LE QUOTIDIEN DU MÉDECIN - Pourquoi un livre manifeste sur l’humanisation de la santé ?
Pr Jean-François Mattei - Nous pensons que c’était le moment de rappeler qu’un médecin doit d’abord être un humaniste même s’il doit être aussi un scientifique. Tous les sujets abordés dans ce livre, le sont avec la préoccupation commune de mettre la personne au centre. Les malades ont besoin de trouver en face d’eux non seulement un praticien, quelqu’un qui sait, mais aussi quelqu’un qui est capable d’établir un échange, d’écouter, de comprendre, de respecter et de ne pas se réfugier forcément derrière des mots techniques, des examens complémentaires ou une prescription.
Vous dressez un portrait assez terrible de la médecine actuelle ?
La médecine est de plus en plus morcelée. La désignation il y a quelques années, d’un référent pour que chaque patient ait un médecin, était une première réaction à ce morcellement. Les médecins sont de plus en plus des médecins d’organes et quelque fois même d’une partie d’un organe, en cardiologie, en ophtalmologie ou dans d’autres spécialités. Or la personne, elle, se déplace toujours dans son entier avec sa psychologie, ses problèmes, son vécu et ses émotions.
L’ouvrage propose un retour aux humanités. Pouvez-vous préciser ?
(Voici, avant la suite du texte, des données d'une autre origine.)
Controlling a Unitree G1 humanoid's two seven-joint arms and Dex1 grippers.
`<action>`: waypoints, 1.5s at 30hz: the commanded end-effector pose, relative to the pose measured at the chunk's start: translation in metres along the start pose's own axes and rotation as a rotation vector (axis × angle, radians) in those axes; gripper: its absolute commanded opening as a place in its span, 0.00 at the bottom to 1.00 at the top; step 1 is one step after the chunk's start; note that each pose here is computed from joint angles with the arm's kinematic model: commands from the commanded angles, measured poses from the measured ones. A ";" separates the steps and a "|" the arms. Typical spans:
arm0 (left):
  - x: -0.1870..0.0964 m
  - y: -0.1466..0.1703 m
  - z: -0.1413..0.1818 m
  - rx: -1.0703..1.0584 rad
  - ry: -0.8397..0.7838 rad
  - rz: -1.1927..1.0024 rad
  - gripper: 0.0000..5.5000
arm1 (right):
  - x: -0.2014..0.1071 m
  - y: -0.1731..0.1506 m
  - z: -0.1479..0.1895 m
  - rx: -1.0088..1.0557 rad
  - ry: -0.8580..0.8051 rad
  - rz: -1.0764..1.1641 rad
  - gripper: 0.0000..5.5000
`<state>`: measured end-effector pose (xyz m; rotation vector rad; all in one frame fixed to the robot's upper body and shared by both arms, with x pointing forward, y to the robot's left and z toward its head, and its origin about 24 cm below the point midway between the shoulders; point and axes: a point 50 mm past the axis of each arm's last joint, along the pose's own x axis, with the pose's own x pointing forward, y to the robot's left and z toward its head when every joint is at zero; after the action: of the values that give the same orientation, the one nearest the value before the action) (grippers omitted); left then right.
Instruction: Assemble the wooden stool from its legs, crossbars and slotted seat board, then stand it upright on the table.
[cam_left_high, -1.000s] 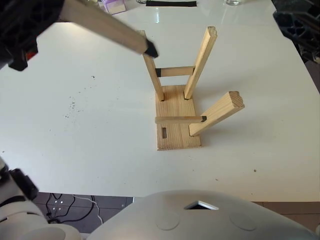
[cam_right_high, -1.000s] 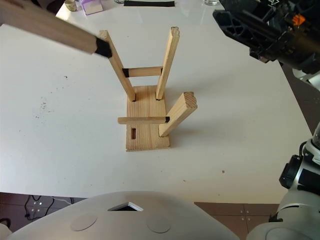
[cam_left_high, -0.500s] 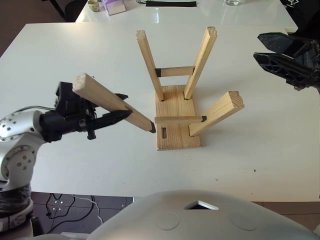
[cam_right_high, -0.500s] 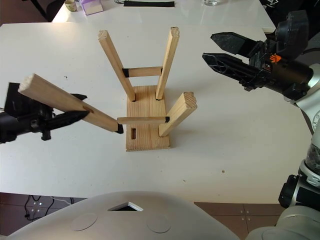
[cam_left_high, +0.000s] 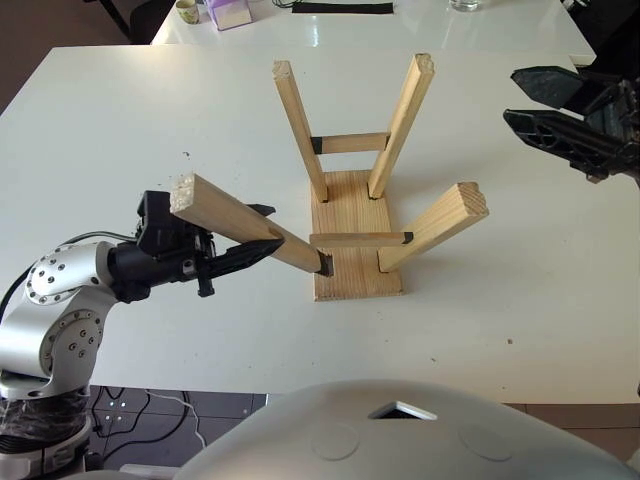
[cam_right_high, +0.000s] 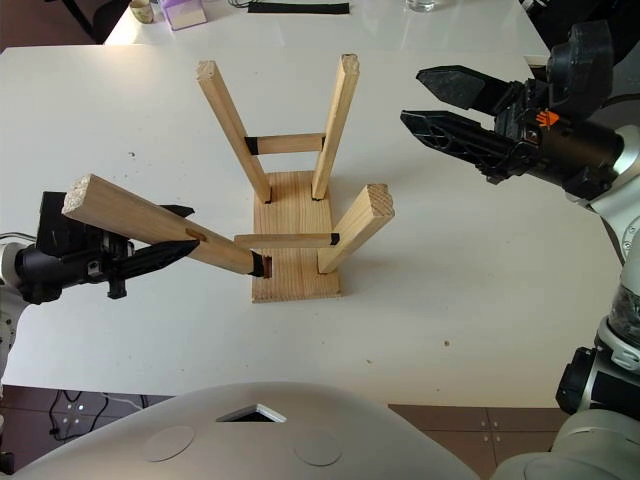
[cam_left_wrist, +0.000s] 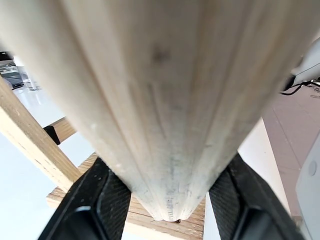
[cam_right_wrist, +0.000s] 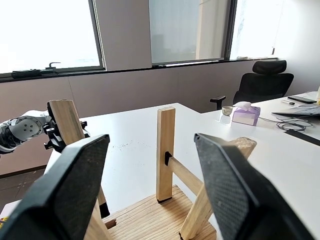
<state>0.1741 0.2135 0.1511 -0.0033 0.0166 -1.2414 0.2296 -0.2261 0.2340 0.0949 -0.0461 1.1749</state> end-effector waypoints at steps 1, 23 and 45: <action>0.007 -0.002 -0.012 0.042 0.062 -0.010 0.37 | 0.002 0.000 0.001 -0.026 0.003 0.013 0.57; 0.013 0.007 -0.014 0.133 0.089 -0.048 0.37 | 0.005 0.000 0.000 -0.037 0.010 0.044 0.57; 0.006 0.017 -0.042 0.076 0.394 -0.109 0.37 | 0.006 0.004 -0.005 -0.038 0.024 0.054 0.57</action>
<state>0.1952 0.1984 0.1353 0.2118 0.0627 -1.3642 0.2293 -0.2189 0.2295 0.0598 -0.0468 1.2277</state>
En 1996 j’avais fait un premier rapport au ministre de la Santé et de l’Éducation nationale sur la réforme des études médicales. Aujourd’hui il y a d’avantage d’éthique, davantage de sciences humaines et sociales. Néanmoins les jeunes médecins disent presque tous que les premières années d’installation sont celles où ils apprennent tout ce qu’ils n’ont pas appris à la fac et qu’ils auraient dû apprendre : la façon de dire bonjour, la façon d’entamer une conversation, la façon de dialoguer, d’écouter, d’être humain tout simplement. La très grande majorité des étudiants en médecine vient encore des sections scientifiques du baccalauréat. Je trouve assez invraisemblable que nos futurs psychiatres soient issus de ces sections.
Le livre se veut un livre manifeste pour sensibiliser les pouvoirs publics et faire évoluer la prise en charge des malades. Pensez-vous que vos recommandations seront suivies ?
Aujourd’hui, le numerus clausus va augmenter, il y a déjà eu une réforme de l’enseignement. Cela ne suffit pas. Il faut revoir l’enseignement de la première et peut-être même de la deuxième année. Il faut que la philosophie au sens vrai du terme, et pour certaines spécialités confrontées en permanence à la mort, la métaphysique, soient présentes. Le médecin doit comprendre qu’il est un médiateur. L’homme a besoin de médiateurs. Il a besoin de médiateur entre lui et dieu - les religieux - mais il a aussi besoin d’un médiateur entre lui et son corps, entre lui et sa souffrance. Le médecin doit assumer cette fonction. Et quand il ne le fait pas ou pas assez, alors se développent les gourous, les sectes et les médecines parallèles.
Vous avez été ministre de la Santé, y a t-il des mesures que vous auriez aimer prendre ?
Le ministre de la Santé, doit gérer au quotidien des problèmes trop souvent techniques, urgents et financiers. Un ministre de la santé médecin continue d’être médecin en n’étant plus ministre. Il est un peu déchargé des obligations quelquefois extrêmement contraignantes de la charge ministérielle et il peut revenir à la réflexion et aux fondamentaux. Ce que je crois aujourd’hui, et c’est l’enseignement de mon ministère, c’est qu’il est indispensable d’associer le sanitaire et le social. Ils doivent œuvrer ensemble : cela ne veut pas dire qu’il faille les confondre mais il faut les amener à travailler ensemble. On voit bien qu’on ne prend pas en charge une personne âgée sur le plan seulement médical mais aussi social. Les hôpitaux sont des structures merveilleuses mais elles sont centrées sur la maladie et pas toujours sur le malade. On ne peut pas séparer les deux.